By now, you’ve heard the advice:
• Stay home.
• Wash your hands with soap and water, for 20 seconds at a time, multiple times a day.
• Practice social distancing, which means staying at least six feet away from anyone not in your immediate household.
• Ensure you have the food, medicine and medical supplies enough to last around three weeks.
The coronavirus, which is the virus that causes the infectious disease known as COVID-19, has upturned the daily lives of virtually everyone in Malibu, alongside everyone in the United States and most of the world’s population.
As of Tuesday, March 17, there were no reported cases in Malibu, though there were 144 total cases confirmed in LA County, including one confirmed death due to the virus.
Symptoms and what to do about them
If you are feeling sick, stay home.
If your symptoms include severe shortness of breath, trouble breathing and a high temperature, call your primary care doctor but do not go into your doctor’s office. If you don’t have a primary care doctor, call an urgent care center or hospital for further instruction.
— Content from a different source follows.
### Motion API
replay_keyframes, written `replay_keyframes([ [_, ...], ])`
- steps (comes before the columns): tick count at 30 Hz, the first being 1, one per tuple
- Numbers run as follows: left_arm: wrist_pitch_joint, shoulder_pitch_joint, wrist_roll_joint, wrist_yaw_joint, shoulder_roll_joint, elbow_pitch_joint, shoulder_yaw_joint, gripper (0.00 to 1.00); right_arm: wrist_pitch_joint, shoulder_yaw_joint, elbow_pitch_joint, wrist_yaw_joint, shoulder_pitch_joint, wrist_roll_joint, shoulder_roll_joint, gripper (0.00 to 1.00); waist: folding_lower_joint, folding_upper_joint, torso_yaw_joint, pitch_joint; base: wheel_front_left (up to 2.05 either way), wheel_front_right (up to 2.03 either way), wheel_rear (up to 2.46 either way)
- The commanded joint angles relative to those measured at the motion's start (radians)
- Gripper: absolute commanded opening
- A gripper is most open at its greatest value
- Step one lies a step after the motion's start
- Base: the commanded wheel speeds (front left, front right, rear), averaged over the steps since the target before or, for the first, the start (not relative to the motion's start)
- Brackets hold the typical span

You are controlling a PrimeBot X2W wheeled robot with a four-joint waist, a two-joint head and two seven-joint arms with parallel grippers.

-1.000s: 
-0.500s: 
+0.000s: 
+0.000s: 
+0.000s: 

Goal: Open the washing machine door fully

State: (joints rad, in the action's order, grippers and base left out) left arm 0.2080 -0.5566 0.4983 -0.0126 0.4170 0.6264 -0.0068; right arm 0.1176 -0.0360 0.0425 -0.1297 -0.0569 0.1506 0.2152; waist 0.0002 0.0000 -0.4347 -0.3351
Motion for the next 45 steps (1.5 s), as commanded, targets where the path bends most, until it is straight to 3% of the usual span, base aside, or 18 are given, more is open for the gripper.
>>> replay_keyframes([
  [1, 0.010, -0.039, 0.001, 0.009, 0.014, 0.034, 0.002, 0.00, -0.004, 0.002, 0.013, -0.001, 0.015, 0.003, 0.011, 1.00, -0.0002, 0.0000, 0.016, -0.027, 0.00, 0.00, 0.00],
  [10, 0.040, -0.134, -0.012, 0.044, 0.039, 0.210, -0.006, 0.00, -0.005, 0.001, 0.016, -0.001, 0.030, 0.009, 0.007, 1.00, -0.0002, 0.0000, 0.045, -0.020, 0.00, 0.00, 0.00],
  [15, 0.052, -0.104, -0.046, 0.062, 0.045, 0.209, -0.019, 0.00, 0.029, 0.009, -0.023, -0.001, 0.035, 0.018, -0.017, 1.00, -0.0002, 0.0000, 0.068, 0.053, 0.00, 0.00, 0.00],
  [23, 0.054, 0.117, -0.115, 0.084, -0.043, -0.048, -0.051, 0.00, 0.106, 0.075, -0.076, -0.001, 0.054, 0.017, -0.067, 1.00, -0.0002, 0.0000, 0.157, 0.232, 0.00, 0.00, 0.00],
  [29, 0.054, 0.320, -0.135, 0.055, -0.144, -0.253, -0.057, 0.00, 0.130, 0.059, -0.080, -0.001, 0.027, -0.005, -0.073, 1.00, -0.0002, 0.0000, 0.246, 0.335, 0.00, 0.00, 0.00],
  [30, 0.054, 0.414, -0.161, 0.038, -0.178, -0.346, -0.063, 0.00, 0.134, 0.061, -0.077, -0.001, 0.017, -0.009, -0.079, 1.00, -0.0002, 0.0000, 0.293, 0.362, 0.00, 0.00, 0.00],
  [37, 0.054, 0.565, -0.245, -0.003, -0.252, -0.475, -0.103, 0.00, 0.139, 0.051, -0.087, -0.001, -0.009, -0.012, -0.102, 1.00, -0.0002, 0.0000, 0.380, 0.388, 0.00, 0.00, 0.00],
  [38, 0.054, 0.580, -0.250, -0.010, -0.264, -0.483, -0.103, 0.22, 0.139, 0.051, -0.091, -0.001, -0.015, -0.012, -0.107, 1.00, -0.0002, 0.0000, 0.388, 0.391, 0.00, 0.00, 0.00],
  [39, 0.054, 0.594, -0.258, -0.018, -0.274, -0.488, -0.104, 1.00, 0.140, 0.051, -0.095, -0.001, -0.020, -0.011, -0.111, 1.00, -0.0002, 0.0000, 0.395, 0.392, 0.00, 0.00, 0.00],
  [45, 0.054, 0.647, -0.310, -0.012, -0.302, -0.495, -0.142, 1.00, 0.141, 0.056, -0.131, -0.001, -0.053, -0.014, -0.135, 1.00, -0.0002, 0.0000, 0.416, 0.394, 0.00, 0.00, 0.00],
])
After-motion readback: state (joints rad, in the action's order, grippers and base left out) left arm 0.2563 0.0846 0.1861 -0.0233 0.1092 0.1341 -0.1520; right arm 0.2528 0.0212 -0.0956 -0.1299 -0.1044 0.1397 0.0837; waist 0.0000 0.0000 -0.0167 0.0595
Only go to hospitals if you are unable to breathe (or suffering from a serious, unrelated injury or illness). According to physicians from Malibu Urgent Care, local urgent care centers are not currently equipped to handle cases of COVID-19 and going to an urgent care center with COVID-19 symptoms places medical personnel and other patients at unnecessary risk.
Malibu government response
On Monday, Malibu City Council called together a brief, midday meeting to formally ratify a state of emergency declaration. The declaration places City Manager Reva Feldman in charge of day-to-day decision making during the disease outbreak.
At the meeting, council members expressed support for Feldman’s plan to call for the closure of all city parks and facilities (including City Hall), as well as all Malibu bars and gyms. The plan would also have all restaurants, including bars that serve food, and coffee shops, become by-delivery or takeout only. While the meeting was in session, Los Angeles County put those rules into effect countywide.
Though Malibu does not have authority over the state- and county-run beaches, there was discussion among council as to whether a request should be made to close down Malibu’s beaches and trails.
Mayor Pro Tem Mikke Pierson requested Feldman support keeping beaches open as a way for local residents to enjoy the outdoors—though he expressed concern about parking lots filling, causing visitors to gather “in great mass.”
Other council members agreed and, for now, beaches are open (more details on A1).
Also at the meeting, Feldman announced non-essential city employees—those who cannot work from home—would be placed on paid administrative leave, while essential employees would receive a temporary five percent pay increase for the duration of the emergency—with the exception of the city manager herself. The estimated $15,000 per month payroll increase would, Feldman added, most likely be reimbursed by FEMA emergency funds.
“We’ve had city staff working basically in emergency situations ... since November 2018,” Feldman said. “I’m asking people to go above and beyond to leave their families and risk their health at this time.”
There was also conversation about whether post-Woolsey construction on new homes should continue, with Feldman suggesting there should be a freeze on construction during the emergency.
“I realize what this means for this community and this is not a recommendation I bring lightly to this council,” Feldman said, adding, “I also need to weigh the safety out—the public safety out.”
“This is a critical decision,” agreed Environmental Sustainability Director Yolanda Bundy. “We need to think this through.
“I understand that we need to be cautious, but revisiting it often is what I would recommend,” she added.
While staff would continue to exercise caution, it appeared Bundy and Feldman felt it most likely plan checks and inspections would grind to a halt, though there was no official decision made.
The week ahead
Health officials have indicated they expect the number of confirmed cases of COVID-19 to continue to climb as more testing becomes available.